Está en la página 1de 1

No recuerdo el número de intentos. Si ocurría o no, no pretendía postergarlo más.

Le di vueltas y vueltas. Casi terminó desquiciado.

Por diferentes motivos, todo maquinaba con el deseo de terminar esta aflicción. En
realidad, siempre volvía a aplazarlo para otra fecha.

Un día decidí cumplir lo planeado. No permití que el desánimo me venciera. Estaba


sentenciado a hacerlo porque entre los hombres de mi edad era algo corriente.

Durante aquel breve intervalo recordé: «no conozco a nadie que sucumbirá
haciéndolo», pero en algún medio impreso leí: «Muerto en su primer intento». Pamplinas,
puras leyendas urbanas para acobardarme.

Ya cansado de meditar, me levanté con pasos firmes y fui a el lavabo.
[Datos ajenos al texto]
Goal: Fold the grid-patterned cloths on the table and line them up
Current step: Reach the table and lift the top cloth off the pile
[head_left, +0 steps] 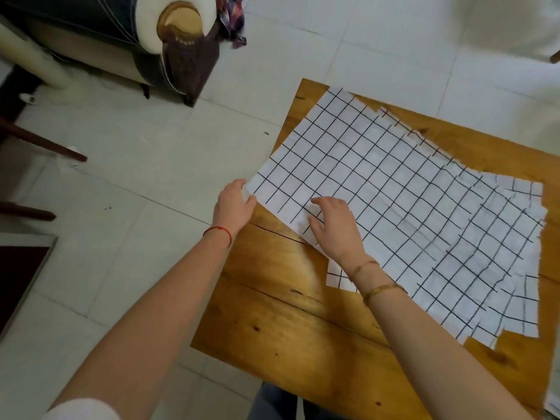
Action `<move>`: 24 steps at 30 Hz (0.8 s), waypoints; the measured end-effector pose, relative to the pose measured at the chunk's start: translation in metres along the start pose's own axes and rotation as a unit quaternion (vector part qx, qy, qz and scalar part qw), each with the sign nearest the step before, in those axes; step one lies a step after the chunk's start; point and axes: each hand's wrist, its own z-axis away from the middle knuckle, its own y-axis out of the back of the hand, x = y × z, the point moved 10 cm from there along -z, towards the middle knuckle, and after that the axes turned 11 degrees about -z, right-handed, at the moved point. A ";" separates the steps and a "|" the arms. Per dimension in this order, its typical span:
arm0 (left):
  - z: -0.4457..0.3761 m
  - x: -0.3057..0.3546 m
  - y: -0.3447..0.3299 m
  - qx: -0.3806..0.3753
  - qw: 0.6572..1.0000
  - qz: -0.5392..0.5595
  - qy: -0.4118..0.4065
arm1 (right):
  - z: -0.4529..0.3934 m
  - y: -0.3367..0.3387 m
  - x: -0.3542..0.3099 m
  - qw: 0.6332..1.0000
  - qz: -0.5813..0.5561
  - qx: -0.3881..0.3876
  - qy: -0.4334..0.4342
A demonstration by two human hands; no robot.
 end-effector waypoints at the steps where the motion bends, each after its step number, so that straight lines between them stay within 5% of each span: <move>1: -0.007 -0.002 -0.005 -0.005 1.000 0.000 0.008 | -0.004 -0.004 0.002 1.000 0.002 -0.001 0.004; 14: -0.023 -0.014 -0.009 0.044 0.996 0.040 0.060 | 0.000 -0.020 0.016 1.000 -0.020 0.020 0.001; 24: 0.057 0.058 -0.003 -0.076 0.983 0.166 -0.002 | 0.022 -0.013 -0.032 0.994 -0.111 0.024 0.004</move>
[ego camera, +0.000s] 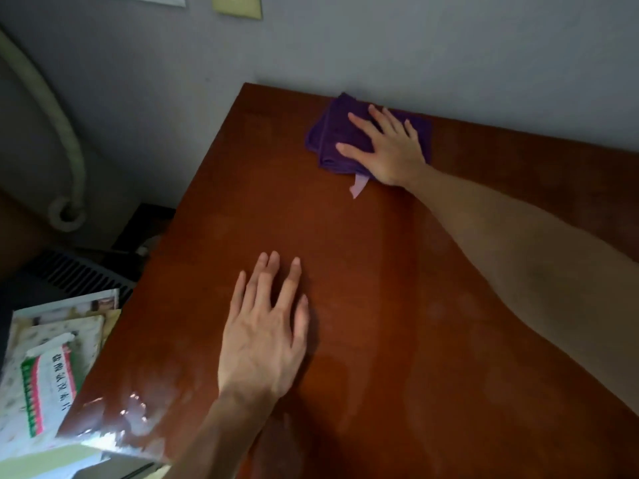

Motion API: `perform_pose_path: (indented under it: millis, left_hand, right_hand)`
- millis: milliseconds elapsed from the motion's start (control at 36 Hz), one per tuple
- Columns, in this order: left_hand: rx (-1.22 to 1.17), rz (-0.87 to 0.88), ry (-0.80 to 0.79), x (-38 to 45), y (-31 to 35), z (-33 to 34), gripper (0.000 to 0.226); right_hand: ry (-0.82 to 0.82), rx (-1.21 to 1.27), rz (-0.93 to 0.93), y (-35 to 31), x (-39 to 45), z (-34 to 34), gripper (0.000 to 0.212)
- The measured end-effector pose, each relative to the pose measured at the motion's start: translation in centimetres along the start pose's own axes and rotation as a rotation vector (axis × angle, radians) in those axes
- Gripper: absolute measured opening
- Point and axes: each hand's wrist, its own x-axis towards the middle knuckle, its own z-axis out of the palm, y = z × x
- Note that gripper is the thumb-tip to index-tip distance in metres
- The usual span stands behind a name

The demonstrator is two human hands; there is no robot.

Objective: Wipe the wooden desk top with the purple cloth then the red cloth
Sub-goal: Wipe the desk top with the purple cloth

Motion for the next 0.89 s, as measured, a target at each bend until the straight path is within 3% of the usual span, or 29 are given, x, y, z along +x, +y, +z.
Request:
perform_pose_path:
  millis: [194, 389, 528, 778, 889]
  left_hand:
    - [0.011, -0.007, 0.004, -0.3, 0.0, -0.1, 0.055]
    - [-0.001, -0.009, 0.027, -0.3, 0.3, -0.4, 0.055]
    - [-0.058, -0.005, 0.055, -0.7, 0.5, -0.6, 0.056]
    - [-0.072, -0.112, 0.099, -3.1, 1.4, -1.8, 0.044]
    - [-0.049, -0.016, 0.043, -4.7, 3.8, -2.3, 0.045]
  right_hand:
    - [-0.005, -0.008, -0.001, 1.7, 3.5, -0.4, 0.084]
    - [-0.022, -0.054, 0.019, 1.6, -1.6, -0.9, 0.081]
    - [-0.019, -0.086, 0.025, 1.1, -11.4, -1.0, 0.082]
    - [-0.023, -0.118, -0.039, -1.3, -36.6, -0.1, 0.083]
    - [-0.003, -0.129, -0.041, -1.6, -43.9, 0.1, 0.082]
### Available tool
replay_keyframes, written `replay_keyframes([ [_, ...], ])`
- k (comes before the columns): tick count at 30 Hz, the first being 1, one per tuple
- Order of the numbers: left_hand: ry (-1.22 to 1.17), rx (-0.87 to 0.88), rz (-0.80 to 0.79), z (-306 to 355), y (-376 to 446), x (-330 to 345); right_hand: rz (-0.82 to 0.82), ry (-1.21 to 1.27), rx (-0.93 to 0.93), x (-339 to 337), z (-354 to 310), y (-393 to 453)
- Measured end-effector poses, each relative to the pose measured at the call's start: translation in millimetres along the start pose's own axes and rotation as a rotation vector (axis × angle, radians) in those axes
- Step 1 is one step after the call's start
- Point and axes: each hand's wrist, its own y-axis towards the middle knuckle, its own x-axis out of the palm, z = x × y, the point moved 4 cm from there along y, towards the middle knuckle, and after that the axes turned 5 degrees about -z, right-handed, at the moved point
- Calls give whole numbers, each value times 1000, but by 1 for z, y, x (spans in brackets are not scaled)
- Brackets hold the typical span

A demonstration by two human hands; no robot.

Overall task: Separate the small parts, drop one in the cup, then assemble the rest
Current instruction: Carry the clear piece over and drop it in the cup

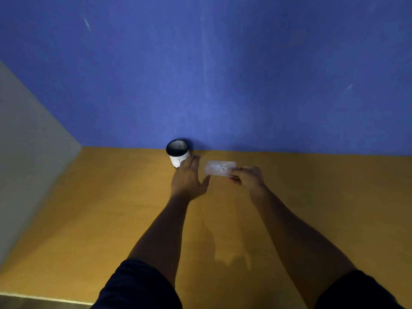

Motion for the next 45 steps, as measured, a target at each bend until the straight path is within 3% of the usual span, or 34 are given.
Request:
replay_keyframes([
  [5, -39, -209, 10, -47, 24, -6, 26, 40, -49, 45, -29, 34],
  [12, 4, -235, -115, -89, 35, 13, 42, -136, -124, 105, -51, 76],
  [15, 9, -233, -142, -98, 36, 22, 36, -366, -174, 130, -59, 84],
  [20, 11, -220, -150, -104, 34, 27, 44, -1037, -474, 164, -73, 81],
  [27, 9, -201, -143, -104, 33, 30, -185, -1537, -681, 200, -68, 79],
  [37, 21, -199, -140, -104, 31, 28, -200, -1585, -827, 197, -73, 60],
  [41, 13, -202, -143, -102, 31, 25, -139, -1408, -797, 185, -75, 60],
  [45, -41, -226, -88, -96, 29, 15, -42, -981, -656, 159, -75, 61],
])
Apoyándome


sobre el tazón dejé correr el agua hasta que saliera un poco caliente. El espejo empezó a
empañarse, pero antes de perder el reflejo de mi imagen y quedar desfigurado, lo limpié
con una toalla para solo empeorar las cosas.
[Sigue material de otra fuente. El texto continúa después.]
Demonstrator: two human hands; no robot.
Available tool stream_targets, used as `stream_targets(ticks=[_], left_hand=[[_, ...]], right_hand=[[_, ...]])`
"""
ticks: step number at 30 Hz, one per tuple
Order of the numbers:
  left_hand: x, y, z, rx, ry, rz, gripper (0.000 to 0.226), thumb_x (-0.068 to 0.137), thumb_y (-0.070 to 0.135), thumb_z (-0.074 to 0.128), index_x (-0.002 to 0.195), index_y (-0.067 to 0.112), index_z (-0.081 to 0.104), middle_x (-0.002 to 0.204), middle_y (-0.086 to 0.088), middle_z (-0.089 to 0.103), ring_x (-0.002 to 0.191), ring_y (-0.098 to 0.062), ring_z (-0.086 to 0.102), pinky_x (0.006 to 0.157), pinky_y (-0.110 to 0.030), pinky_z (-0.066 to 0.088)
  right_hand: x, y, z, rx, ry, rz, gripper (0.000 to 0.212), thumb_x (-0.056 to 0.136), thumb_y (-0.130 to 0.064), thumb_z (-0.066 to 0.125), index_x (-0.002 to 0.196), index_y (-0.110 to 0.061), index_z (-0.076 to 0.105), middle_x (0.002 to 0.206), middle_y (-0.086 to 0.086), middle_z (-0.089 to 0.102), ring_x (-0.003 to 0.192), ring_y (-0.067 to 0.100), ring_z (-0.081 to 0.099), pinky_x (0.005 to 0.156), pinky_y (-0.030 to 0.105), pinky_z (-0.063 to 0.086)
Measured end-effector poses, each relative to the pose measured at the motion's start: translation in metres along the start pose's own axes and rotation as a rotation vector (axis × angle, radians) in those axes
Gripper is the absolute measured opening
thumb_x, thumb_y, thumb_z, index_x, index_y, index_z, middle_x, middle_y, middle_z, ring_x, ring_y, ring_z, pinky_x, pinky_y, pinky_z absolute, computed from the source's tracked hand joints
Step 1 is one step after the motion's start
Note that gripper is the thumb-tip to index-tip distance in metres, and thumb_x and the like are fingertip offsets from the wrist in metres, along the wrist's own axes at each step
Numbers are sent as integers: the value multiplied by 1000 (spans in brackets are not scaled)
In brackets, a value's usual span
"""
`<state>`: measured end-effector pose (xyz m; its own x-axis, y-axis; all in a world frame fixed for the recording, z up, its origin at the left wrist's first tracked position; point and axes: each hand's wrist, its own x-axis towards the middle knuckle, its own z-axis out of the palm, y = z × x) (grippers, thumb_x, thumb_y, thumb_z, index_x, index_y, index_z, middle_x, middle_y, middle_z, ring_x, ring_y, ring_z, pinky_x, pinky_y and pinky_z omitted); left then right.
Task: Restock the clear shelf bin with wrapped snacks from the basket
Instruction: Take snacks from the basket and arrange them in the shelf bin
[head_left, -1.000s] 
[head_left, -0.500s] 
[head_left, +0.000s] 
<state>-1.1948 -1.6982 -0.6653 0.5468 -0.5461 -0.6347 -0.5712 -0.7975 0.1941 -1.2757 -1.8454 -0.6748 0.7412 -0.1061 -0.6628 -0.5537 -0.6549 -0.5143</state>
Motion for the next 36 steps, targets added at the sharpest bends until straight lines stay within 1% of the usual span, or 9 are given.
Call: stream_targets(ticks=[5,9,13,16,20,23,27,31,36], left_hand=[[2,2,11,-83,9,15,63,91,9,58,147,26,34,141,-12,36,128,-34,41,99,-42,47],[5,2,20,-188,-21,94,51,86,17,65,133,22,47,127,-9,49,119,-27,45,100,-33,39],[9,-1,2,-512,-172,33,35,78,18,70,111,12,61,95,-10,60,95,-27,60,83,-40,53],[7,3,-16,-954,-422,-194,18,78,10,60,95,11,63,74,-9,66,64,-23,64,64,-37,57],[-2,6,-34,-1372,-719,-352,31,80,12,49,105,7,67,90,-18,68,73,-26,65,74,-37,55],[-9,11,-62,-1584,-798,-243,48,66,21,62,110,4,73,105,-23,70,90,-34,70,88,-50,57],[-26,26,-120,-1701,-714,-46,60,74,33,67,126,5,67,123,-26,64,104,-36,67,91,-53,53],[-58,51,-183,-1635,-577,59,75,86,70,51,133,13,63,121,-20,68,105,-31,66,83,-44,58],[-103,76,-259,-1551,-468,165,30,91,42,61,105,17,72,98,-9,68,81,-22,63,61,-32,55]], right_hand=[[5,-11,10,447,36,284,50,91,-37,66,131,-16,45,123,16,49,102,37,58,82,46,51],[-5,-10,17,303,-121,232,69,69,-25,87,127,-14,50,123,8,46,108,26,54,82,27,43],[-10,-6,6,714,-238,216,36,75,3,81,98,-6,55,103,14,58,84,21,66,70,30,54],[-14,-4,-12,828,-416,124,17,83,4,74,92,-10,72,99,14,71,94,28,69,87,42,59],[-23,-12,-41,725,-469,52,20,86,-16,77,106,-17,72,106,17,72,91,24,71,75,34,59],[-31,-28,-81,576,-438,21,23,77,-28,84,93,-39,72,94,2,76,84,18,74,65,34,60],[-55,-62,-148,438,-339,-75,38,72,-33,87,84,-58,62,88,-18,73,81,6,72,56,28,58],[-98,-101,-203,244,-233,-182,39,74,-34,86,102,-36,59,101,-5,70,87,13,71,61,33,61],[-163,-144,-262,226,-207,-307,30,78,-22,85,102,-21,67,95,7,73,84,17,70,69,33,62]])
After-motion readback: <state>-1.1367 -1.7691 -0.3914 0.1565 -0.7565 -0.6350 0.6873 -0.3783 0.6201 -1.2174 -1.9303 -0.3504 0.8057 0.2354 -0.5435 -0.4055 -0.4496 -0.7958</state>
Empecé a acariciar mi cara, la acción connotaba estima propia. No dejaba de


observarme, mientras pasaba una y otra vez mis manos sobre mi semblante. De repente mi
mano derecha se estiró hacia un costado y tomó un artefacto afilado. Este estuvo guardado
un mes o quizás meses a la espera de aquel instante.

La hora había llegado. Inicié una pequeña ceremonia; pinté un perfil de mi rostro
con una poción fría al contacto y fuerte hedor a sándalo. El diseño no era una obra de arte y
llevó su tiempo. No quité los ojos a cada detalle como lo exigía el acto. Luego con decisión
tomé el objeto cortante, lo contemple por un momento, sin titubear lo puse contra mi cuello
y con mucho cuidado lo deslice suavemente.

–¡Por fin logré afeitarme! –grité y me corté el labio superior.